8 July 2018

Social Europe: Are Europe’s Populists Calling The Shots?

But now the boot is on the other foot. An extraordinary populist coalition comprising Hungarian Prime Minister Viktor Orbán, Austrian Chancellor Sebastian Kurz, Italian Minister of the Interior Matteo Salvini, and German Federal Minister of the Interior Horst Seehofer is threating to oust Merkel over her migration policies. [...]

But the Meseberg summit itself looked more like a Franco-German conclave than a relaunch of the European project. Macron is trying to protect Merkel from the rebellious forces within her own governing coalition, and both leaders are acting like they are still the masters of the universe.

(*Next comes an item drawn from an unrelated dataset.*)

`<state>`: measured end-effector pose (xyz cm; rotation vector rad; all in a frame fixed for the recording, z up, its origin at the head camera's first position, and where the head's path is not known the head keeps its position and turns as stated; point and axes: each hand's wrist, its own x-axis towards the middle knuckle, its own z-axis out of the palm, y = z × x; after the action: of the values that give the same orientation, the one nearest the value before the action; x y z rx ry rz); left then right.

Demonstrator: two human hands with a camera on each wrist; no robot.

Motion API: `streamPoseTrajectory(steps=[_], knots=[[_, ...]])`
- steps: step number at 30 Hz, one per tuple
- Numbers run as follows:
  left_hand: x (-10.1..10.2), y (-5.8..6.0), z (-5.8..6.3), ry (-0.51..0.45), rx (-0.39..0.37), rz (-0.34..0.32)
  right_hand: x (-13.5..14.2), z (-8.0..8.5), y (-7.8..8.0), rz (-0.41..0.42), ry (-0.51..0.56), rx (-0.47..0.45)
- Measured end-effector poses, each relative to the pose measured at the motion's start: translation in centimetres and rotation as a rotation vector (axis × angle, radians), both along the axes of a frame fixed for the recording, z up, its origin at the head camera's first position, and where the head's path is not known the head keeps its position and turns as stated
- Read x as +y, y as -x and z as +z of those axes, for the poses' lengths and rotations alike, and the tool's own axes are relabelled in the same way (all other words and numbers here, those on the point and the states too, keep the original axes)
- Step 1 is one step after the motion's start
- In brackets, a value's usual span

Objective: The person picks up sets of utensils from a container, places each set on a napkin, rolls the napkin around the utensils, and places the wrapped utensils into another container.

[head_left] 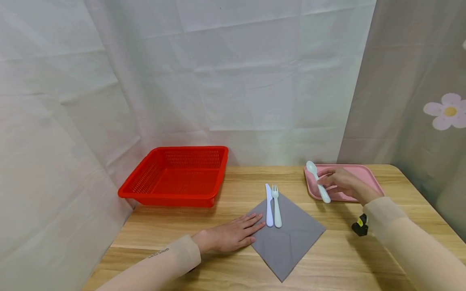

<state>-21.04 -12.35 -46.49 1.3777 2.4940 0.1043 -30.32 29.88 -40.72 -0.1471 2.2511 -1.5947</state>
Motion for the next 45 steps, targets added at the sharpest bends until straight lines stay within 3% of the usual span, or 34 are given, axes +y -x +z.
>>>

Yet for all their talk of transforming the European Stability Mechanism into a European Monetary Fund and reining in the Italian government’s behavior on refugees, one gets the sense that it is the populists who are calling the shots. [...]

Earlier this month, just as Merkel and Seehofer’s dispute was heating up, Kurz made an appearance in Berlin, where he called for Austria, Hungary, Italy, and Germany – or, at least, Germany’s interior ministry – to form an “axis of the willing” on migration. Kurz also tried to undercut Merkel in early 2016, when he was serving as Austria’s foreign minister. Appearing on live German television, he declared that he would close the Balkan route for refugees fleeing Syria for Northern Europe. [...]

But the key difference between then and now is that the US government no longer has an interest in a strong, united Europe – or in global stability, for that matter. After the annexation of Crimea, Merkel could count on then-US President Barack Obama’s support. The same cannot be said for President Donald Trump or Richard Grenell, his chosen ambassador to Germany, both of whom are actively undermining Merkel’s domestic credibility.